Menurut laporan tersebut, survei menunjukkan bahwa 4 dari 10 (39%) orang di seluruh dunia mengatakan mereka kadang-kadang atau sering menghindari
berita. Angka ini meningkat 10% dibandingkan dengan hasil survei tahun 2017 yang mencapai sekitar 29%. Para penulis laporan ini memperkirakan peningkatan angka ini disebabkan oleh
berita tentang perang di Ukraina dan Timur Tengah. Saat ini, penghindaran
berita mencapai tingkat tertinggi dalam sejarah. Studi ini melibatkan total 94.943 orang dewasa dari 47 negara yang disurvei oleh YouGov pada Januari dan Februari untuk Digital News Report tahun ini. Menurut BBC, laporan ini menyatakan bahwa pemilihan umum meningkatkan minat terhadap
berita di beberapa negara, termasuk Amerika Serikat. Namun, hasil survei menunjukkan bahwa tren secara keseluruhan terus menurun. Pada tahun 2017, sekitar 63% orang di seluruh dunia tertarik pada
berita, tetapi saat ini, hasil survei menunjukkan angka tersebut turun menjadi 46%. Di Inggris, minat terhadap
berita telah berkurang hampir setengahnya sejak tahun 2015. "Agenda
berita jelas sangat menantang dalam beberapa tahun terakhir," kata penulis utama laporan, Nic Newman, kepada BBC News. "Anda telah mengalami pandemi dan perang, jadi adalah reaksi alami bagi orang-orang untuk menjauh dari
berita, baik itu untuk melindungi kesehatan mental mereka atau hanya melanjutkan hidup mereka," kata Newman.
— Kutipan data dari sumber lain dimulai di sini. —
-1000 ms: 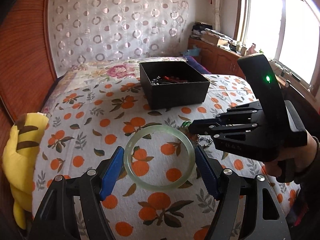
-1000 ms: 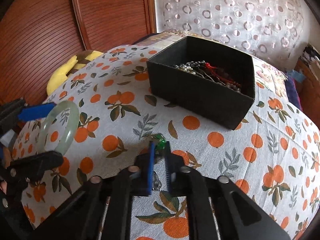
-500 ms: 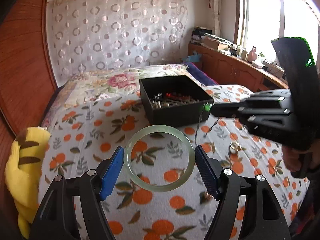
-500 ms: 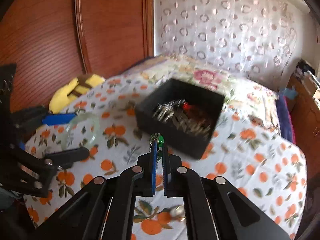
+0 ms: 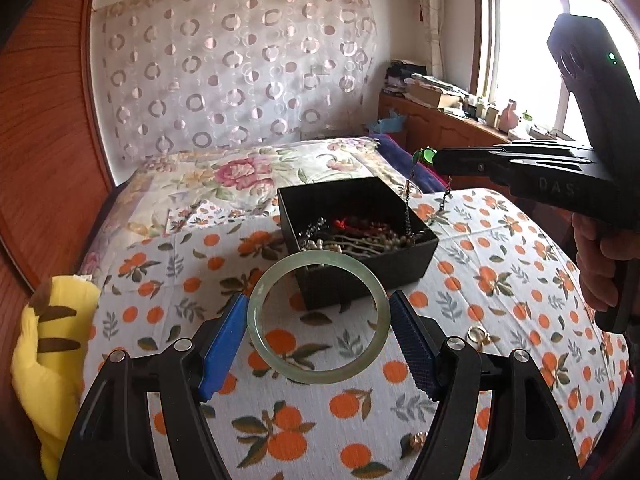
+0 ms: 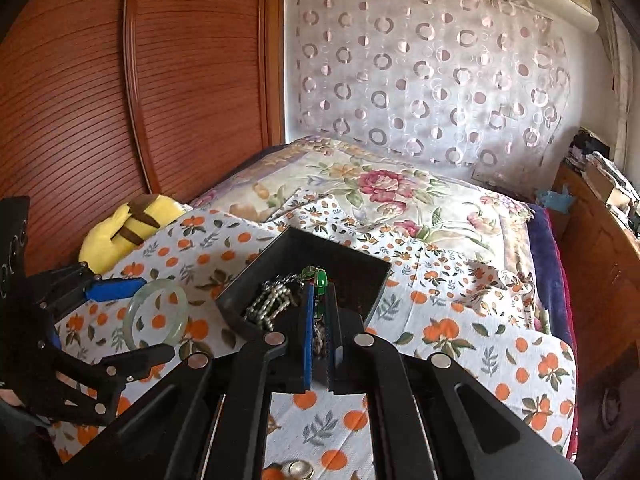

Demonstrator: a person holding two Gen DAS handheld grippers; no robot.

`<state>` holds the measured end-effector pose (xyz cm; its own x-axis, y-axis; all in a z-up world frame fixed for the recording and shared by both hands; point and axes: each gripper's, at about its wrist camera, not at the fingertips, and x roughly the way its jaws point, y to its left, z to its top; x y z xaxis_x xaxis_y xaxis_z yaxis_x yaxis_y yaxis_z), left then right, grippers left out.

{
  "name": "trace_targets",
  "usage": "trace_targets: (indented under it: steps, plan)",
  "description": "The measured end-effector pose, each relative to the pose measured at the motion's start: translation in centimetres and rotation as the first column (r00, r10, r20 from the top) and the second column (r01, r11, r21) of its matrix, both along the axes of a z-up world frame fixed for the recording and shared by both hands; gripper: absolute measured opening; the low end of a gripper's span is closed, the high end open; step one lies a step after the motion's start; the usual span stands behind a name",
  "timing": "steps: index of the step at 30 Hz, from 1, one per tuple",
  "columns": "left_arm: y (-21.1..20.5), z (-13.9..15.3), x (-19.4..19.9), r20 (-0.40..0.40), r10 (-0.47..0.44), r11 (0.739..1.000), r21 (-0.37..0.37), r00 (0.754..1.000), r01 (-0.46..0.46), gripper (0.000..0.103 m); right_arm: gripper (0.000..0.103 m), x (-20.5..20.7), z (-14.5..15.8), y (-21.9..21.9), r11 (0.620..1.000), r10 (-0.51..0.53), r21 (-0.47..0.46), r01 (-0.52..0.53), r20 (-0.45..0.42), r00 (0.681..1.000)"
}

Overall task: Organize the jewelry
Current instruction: 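Carry the bangle and pendant over the box and open both tools, then withdraw both tools toward the gold ring and gold flower earring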

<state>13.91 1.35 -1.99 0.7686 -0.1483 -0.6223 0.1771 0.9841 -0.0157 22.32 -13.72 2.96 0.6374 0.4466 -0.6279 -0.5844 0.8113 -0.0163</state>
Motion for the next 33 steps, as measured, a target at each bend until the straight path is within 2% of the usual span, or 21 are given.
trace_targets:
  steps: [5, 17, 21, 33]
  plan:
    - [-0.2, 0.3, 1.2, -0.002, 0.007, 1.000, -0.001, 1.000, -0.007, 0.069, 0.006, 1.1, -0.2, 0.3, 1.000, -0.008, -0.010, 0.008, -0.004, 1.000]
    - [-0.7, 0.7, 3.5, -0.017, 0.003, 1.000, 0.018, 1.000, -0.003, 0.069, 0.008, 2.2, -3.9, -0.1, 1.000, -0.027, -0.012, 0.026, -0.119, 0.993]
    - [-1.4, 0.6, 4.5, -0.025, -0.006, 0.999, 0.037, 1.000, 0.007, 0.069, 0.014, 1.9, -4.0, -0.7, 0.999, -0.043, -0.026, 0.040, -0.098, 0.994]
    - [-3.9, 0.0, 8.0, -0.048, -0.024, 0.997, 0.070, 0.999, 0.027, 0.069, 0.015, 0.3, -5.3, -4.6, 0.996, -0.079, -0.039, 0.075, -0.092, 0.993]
Dia mengatakan bahwa mereka yang memilih untuk menghindari
berita sering melakukannya karena merasa "tidak berdaya". "Mereka adalah orang-orang yang merasa mereka tidak memiliki kontrol atas hal-hal besar yang terjadi di dunia," katanya. Beberapa orang merasa kewalahan dan bingung dengan banyaknya
berita yang tersedia. Sementara yang lain merasa lelah dengan politik, tambahnya. Menurut laporan tersebut, wanita dan orang muda lebih cenderung merasa lelah dengan banyaknya
berita. Sementara itu, kepercayaan terhadap
berita tetap stabil pada 40%, tetapi secara keseluruhan masih 4% lebih rendah dari puncak pandemi Covid-19. Di Inggris, kepercayaan terhadap
berita sedikit meningkat tahun ini, mencapai 36%, tetapi masih sekitar 15 poin persentase lebih rendah dari sebelum referendum Brexit 2016. BBC adalah merek
berita yang paling dipercaya di Inggris, menurut survei, diikuti oleh Channel 4 dan ITV. Laporan tersebut menemukan bahwa audien untuk sumber
berita tradisional seperti TV dan media cetak telah menurun tajam dalam dekade terakhir. Orang muda lebih memilih mendapatkan
berita secara online atau melalui
media sosial. Di Inggris, hampir tiga perempat orang (73%) mengatakan mereka mendapatkan
berita secara online, dibandingkan dengan 50% untuk TV dan hanya 14% untuk media cetak. Facebook tetap menjadi platform
media sosial yang paling penting untuk
berita, meskipun mengalami penurunan jangka panjang. YouTube dan WhatsApp tetap menjadi sumber
berita penting bagi banyak orang. Sementara itu,
TikTok semakin populer dan sekarang telah mengambil alih posisi X (sebelumnya Twitter) untuk pertama kalinya. Tiga belas persen orang menggunakan aplikasi berbagi video ini untuk mencari
berita, dibandingkan dengan 10% yang menggunakan X. Angka untuk
TikTok bahkan lebih tinggi untuk kelompok usia 18-24 tahun secara global, mencapai 23%. Terkait pergeseran ini, video telah menjadi sumber
berita yang lebih penting, terutama di kalangan orang muda. Menurut laporan tersebut, video
berita singkat memiliki daya tarik terbesar. "Konsumen menyambut video karena mudah digunakan dan menyediakan berbagai konten yang relevan dan menarik," kata Newman. "Namun, banyak ruang
berita tradisional masih berakar pada budaya berbasis teks dan kesulitan dalam menyesuaikan metode penceritaan mereka." Laporan tersebut menyatakan bahwa bagi penerbit, podcast
berita adalah sinar harapan. Namun, ini adalah "aktivitas minoritas secara keseluruhan," yang menarik terutama audiens yang sangat terdidik. Sementara itu, bagi para jurnalis - ini adalah kabar baik. Laporan tersebut menemukan kecurigaan publik yang luas tentang bagaimana kecerdasan buatan (AI) dapat digunakan dalam pelaporan, terutama untuk
berita sulit seperti politik atau perang. "Ada lebih banyak kenyamanan dengan penggunaan AI dalam tugas-tugas di belakang layar seperti transkripsi dan terjemahan; dalam mendukung bukan menggantikan jurnalis," tambah laporan tersebut.